Учитель очерчивает носком ботинка неровную окружность.
— А, теперь понятно…
Сейчас тут нет ни вагонов, ни снега, только лишь на черной земле красуется табличка, предупреждающая об опасности. Она расположена в трех метрах от железнодорожного пути, но тогда, зимой пятьдесят шестого, была полностью засыпана снегом. Поблескивающие на солнце среди щебня изгибы рельс… Двадцать пять тысяч вольт… Ослепительная стрела, которая, казалось, перечеркнула небосвод… Да, именно здесь все и случилось.
Хирург принимает его в том самом кабинете. Он несколько удивлен неожиданным визитом, но, судя по всему, доволен. Прежде чем усадить Франсуа на стул, он тщательно осматривает бывшего пациента, словно архитектор выстроенное по его проекту здание. Удовлетворенно кивает: мол, хорошая работа, славно, славно… А что, протезами не пользуетесь?
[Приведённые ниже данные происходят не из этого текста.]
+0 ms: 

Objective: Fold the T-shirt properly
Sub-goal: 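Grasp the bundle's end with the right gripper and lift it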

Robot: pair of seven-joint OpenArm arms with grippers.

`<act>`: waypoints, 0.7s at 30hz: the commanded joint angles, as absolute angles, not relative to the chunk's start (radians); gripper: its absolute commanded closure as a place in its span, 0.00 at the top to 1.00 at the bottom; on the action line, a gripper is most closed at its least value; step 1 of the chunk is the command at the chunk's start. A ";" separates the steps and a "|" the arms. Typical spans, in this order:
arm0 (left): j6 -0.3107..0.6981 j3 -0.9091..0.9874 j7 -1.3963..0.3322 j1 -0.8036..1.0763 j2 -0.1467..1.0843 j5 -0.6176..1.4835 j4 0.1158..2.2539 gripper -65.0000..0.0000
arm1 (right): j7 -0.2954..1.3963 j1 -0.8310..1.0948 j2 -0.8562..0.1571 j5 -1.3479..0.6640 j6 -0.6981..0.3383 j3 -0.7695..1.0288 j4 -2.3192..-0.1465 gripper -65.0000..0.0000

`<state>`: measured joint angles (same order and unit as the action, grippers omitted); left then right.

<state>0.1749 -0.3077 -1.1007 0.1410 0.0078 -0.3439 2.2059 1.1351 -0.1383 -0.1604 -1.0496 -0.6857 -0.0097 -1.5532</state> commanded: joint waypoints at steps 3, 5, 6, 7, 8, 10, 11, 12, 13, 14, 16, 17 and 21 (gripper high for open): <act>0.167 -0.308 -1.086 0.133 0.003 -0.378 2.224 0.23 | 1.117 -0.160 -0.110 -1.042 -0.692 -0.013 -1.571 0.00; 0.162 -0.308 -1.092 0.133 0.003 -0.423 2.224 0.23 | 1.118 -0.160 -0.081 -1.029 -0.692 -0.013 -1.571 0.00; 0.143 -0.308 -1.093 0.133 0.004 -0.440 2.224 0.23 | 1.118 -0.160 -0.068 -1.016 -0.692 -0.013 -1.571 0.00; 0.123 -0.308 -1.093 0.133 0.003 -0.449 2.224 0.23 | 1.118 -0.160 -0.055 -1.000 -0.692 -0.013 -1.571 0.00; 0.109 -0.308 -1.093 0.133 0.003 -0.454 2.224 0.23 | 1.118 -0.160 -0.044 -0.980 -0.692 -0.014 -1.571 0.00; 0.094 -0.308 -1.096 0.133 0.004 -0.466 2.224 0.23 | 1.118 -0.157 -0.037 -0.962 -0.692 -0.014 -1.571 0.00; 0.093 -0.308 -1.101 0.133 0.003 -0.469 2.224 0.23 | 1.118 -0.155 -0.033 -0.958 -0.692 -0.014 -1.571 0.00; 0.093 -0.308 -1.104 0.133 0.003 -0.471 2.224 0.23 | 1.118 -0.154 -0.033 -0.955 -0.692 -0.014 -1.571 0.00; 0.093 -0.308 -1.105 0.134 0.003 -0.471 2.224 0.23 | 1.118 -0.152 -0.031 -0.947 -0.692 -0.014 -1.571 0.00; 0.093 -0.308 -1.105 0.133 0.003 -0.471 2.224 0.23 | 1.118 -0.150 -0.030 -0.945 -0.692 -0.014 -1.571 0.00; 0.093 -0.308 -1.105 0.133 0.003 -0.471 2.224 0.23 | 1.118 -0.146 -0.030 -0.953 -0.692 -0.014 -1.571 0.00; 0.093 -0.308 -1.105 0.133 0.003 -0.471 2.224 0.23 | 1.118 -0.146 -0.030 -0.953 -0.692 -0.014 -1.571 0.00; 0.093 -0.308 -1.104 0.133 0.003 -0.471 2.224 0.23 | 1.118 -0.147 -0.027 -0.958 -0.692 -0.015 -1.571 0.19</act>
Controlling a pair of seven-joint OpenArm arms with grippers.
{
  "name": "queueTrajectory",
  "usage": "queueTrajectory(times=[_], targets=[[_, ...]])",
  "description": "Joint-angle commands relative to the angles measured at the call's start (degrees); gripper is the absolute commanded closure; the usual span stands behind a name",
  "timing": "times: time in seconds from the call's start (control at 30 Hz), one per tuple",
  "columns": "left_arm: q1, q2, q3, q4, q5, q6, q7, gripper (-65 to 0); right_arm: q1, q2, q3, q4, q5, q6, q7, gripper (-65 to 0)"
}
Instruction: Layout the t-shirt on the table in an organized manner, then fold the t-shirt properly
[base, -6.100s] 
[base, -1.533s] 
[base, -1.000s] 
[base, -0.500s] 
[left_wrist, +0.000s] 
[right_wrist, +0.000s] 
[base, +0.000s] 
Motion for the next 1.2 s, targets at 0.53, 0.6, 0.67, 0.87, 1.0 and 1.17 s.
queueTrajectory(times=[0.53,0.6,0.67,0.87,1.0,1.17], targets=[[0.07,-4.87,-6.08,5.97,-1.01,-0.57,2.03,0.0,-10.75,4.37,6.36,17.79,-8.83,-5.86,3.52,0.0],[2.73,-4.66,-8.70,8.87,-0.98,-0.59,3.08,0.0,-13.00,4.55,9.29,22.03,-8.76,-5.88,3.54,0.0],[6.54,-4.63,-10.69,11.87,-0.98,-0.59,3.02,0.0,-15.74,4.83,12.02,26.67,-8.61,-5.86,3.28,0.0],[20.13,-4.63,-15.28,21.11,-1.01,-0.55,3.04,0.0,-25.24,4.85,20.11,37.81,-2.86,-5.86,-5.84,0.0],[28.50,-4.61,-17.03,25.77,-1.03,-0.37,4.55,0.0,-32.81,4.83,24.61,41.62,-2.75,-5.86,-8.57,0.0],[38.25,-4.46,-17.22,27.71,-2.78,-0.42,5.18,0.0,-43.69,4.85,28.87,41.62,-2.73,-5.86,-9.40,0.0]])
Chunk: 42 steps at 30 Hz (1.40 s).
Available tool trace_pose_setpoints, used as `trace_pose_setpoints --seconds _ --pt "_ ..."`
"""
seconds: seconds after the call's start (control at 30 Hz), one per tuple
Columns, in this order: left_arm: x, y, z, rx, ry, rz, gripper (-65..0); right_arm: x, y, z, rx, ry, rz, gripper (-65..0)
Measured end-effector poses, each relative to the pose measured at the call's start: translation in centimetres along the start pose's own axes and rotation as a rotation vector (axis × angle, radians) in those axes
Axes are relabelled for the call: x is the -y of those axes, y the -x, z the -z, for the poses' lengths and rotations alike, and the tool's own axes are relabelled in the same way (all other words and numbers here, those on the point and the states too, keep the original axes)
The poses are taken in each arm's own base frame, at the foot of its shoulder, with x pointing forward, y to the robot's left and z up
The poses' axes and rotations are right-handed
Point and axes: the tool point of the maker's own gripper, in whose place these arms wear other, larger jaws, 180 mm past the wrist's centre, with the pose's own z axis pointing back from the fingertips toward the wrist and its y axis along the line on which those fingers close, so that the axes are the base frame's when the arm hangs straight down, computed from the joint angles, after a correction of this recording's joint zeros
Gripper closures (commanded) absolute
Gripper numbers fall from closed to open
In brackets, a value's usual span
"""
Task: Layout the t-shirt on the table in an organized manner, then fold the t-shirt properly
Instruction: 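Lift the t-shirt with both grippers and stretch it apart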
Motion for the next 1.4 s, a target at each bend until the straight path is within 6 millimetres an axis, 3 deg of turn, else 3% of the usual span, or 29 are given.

Нет, отвечает Франсуа, это слишком трудно для меня. Уж вы, как хирург, можете понять.
— Да, в самом деле… Вы уж извините меня, юноша, — роняет доктор, усаживаясь в кресло.
Франсуа рассказывает, что стал преподавать английский язык, что много плавает и достиг в этом деле значительных успехов. Доктор улыбается, он явно восхищен своим подопечным. Что и говорить, постарался на славу…
— А как ваша матушка?
— О, совсем забыл! Она просила кланяться вам. С ней все в порядке.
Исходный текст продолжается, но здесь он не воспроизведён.